Treasury Secretary Janet Yellen said Thursday that the IRS will use an $80 billion boost to answer more taxpayers’ phone calls and “make sure that everyone pays their fair share.”
While touring an IRS facility with 7,500 employees in New Carrollton, Maryland, Ms. Yellen said ramping up hiring at the tax-collection agency will help to correct years of “unacceptable” tax avoidance by wealthier taxpayers and corporations.
“High earners are paying far less than they owe,” Ms. Yellen said. “This means that working families are
shouldering a disproportionate burden of investing in our roads, schools, military and more. This inequity is unacceptable.”
She said enforcing tax laws better for taxpayers who earn more than $400,000 annually is “a matter of fundamental fairness.”

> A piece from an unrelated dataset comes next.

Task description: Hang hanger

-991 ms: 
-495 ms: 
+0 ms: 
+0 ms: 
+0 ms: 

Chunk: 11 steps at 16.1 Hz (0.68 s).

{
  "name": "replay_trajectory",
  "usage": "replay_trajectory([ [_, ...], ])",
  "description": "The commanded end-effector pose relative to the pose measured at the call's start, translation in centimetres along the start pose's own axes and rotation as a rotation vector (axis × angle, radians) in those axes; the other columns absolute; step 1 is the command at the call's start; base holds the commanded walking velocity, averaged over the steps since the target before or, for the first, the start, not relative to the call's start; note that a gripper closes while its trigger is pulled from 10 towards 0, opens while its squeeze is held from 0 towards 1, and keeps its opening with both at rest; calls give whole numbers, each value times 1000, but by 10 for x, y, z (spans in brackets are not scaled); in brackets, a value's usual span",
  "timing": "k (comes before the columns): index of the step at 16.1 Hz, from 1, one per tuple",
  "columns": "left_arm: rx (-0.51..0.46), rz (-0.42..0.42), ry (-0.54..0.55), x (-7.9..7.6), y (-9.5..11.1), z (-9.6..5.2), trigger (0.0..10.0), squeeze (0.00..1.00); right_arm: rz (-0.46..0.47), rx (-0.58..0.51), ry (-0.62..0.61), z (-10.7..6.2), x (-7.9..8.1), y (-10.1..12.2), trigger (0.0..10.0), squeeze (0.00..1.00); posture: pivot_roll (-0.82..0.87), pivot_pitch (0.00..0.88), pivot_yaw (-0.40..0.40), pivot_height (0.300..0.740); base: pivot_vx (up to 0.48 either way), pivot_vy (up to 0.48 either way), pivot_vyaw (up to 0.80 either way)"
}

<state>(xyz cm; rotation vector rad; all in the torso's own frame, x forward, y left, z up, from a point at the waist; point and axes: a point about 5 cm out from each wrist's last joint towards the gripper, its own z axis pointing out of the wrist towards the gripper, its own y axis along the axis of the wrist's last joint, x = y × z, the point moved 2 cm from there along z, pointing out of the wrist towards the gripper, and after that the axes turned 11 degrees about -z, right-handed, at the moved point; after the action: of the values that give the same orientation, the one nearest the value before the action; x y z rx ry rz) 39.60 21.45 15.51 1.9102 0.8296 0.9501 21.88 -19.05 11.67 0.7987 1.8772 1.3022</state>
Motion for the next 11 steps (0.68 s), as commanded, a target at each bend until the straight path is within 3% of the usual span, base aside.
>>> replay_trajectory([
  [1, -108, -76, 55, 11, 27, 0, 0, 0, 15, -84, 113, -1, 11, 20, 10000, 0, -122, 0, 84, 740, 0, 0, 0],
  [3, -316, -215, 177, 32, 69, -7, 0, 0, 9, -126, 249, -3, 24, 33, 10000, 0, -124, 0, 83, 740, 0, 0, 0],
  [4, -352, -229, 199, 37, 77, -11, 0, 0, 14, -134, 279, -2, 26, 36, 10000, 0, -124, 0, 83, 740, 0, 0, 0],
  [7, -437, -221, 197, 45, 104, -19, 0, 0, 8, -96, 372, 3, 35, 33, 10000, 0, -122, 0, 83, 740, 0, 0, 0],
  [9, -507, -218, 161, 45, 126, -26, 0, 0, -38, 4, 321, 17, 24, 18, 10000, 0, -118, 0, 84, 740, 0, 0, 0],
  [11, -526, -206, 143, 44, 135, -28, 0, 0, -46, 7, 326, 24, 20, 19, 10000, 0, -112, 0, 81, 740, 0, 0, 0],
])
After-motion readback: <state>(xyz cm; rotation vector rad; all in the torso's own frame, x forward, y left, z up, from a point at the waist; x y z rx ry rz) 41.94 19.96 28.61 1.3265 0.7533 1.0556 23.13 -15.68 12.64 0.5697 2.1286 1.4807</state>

“It is important for honest taxpayers to know that, when they file their taxes accurately with the IRS, other people are doing the same,” she said.
The Inflation Reduction Act signed recently by President Biden includes the new funding for the IRS, which administration officials say will boost revenues to the Treasury by as much as $400 billion over the next decade.
But conservatives such as Sen. Ted Cruz, Texas Republican, say the agency will hire 87,000 new auditors to “descend like locusts” on taxpayers.
Ms. Yellen said honest taxpayers won’t be affected by the changes.
“I’ve directed that enforcement resources will not be used to raise audit rates for households making under $400,000 a year relative to historical levels,” she said. “In fact, we expect audit rates for honest taxpayers to decline, once the IRS has the right technological infrastructure in place.”
Ms. Yellen said the agency will use some of the new funding to deliver better customer service after years of taxpayers being unable to reach a human being on the phone. Due to “chronic understaffing and high call volume,” she said, the IRS has been answering fewer than 2 out of 10 phone calls.
She said the IRS will hire 5,000 new customer service representatives by next tax filing season to answer five times as many calls.
“In this coming filing season, we are committing the IRS to an 85% level of service,” she said. “We will also cut phone wait times in half — from an average wait of nearly 30 minutes during the 2022 filing season to less than 15 minutes.”
Millions of taxpayers are still waiting for last year’s tax returns to be processed and to receive refunds. Ms. Yellen said taxpayers “can expect to feel real differences during the next filing season.”